Ce texte correspond à une partie de la retranscription du reportage ci-dessus. Cliquez sur la vidéo pour la regarder dans son intégralité.
La France va puiser dans les cuves des réserves stratégiques pour arroser le marché de pétrole. De quels stocks disposons-nous ? La France détient aujourd’hui l’équivalent de 118 jours d’importation, répartis dans 81 sites sur l’ensemble du territoire. Du pétrole brut, mais aussi des produits raffinés pour éviter des pénuries en cas de tension. C’est une partie de ces réserves qui va être utilisée.
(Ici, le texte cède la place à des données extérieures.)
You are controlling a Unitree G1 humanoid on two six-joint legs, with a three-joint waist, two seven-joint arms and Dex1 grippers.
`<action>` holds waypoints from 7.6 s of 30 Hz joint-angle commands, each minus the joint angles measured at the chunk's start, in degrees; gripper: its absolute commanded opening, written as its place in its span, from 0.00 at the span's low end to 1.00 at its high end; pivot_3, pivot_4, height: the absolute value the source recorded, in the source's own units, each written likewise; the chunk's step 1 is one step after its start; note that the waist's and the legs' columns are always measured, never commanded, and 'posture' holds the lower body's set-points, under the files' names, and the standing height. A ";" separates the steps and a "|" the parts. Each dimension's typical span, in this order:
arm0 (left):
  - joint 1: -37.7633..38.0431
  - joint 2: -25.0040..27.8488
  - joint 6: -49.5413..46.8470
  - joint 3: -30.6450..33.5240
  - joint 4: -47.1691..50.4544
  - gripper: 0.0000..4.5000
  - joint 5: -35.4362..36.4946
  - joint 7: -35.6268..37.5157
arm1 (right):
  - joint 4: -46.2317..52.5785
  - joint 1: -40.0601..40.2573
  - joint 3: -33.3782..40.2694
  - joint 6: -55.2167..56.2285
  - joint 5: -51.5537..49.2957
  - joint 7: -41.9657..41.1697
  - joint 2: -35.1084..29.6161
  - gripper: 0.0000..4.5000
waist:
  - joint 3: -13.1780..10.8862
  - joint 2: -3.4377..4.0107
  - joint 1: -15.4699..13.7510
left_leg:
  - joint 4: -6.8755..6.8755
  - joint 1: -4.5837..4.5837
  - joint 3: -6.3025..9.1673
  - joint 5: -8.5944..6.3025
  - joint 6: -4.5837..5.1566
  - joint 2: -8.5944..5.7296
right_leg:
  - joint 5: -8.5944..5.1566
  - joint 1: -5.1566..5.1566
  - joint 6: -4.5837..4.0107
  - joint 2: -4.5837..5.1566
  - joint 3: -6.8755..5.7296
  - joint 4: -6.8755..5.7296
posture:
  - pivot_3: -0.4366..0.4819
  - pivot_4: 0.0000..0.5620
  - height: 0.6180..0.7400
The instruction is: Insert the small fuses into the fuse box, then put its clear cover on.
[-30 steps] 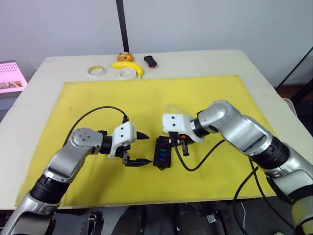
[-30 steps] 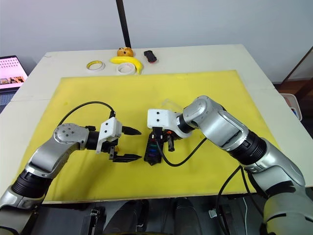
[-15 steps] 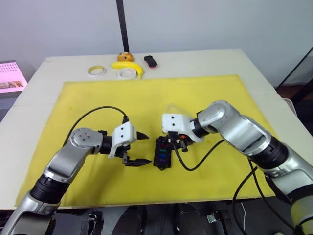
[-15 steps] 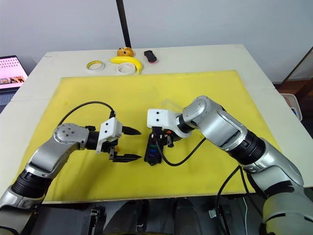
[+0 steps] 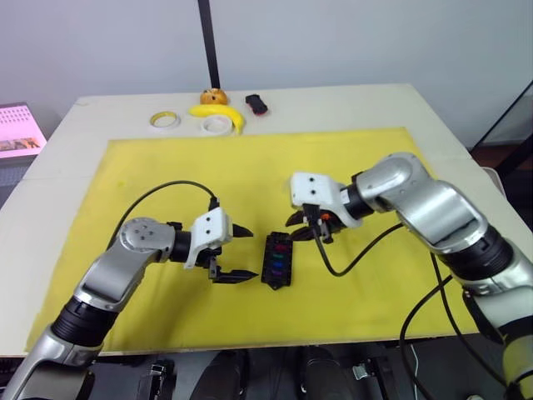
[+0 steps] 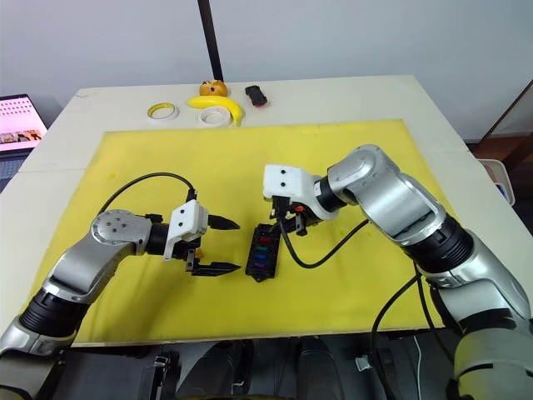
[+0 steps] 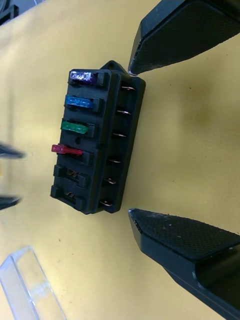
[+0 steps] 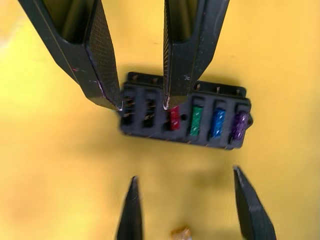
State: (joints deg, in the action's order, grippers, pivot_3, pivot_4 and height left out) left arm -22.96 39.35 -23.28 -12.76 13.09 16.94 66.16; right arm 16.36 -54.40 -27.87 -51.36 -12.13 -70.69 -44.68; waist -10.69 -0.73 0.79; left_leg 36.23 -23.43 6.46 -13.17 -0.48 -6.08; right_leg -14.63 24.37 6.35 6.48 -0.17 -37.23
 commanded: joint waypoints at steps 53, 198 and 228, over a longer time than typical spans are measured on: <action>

« Nous avons décidé, dans le cadre de l’Agence internationale de l’énergie, avec la trentaine de pays qui la composent, de libérer jusqu’à 400 millions de barils, ce qui équivaut à environ 14,5 millions pour les réserves stratégiques françaises », a déclaré Emmanuel Macron ce mercredi 11 mars.
Quel est l’effet attendu ? Il s’agit avant tout d’envoyer un signal au marché financier, selon Nicolas Goldberg, expert énergie chez Colombus Consulting : « Par cette annonce, il s’agit de rassurer les marchés sur le fait que, lorsque des routes sont bloquées, nous aurons de quoi approvisionner l’économie en pétrole grâce à la libération de ces stocks stratégiques.«
Libérer ces stocks stratégiques, est-ce efficace pour faire baisser les prix ? Pas toujours. Les pays de l’Agence internationale de l’énergie y ont déjà eu recours plusieurs fois, la dernière étant en 2022 pendant la guerre en Ukraine. Mais en mars, malgré l’arrivée de millions de barils, les prix du marché ont légèrement augmenté. Puis, en avril, ils ont stagné.
Pour Thierry Bros, professeur à Sciences Po Paris, les réserves stratégiques peuvent limiter la flambée des prix, mais pas forcément l’arrêter. « Si le marché se rend compte que, finalement, ça ne couvre pas, que ce n’est peut-être pas suffisant, vous pourriez avoir une poursuite de la hausse du Brent« , détaille-t-il, « Ce n’est pas une garantie contre la hausse des cours. C’est une garantie d’avoir du pétrole à la pompe. C’est tout à fait différent. » Les 400 millions de barils libérés représentent environ 20 jours des volumes de pétrole exportés via le détroit d’Ormuz.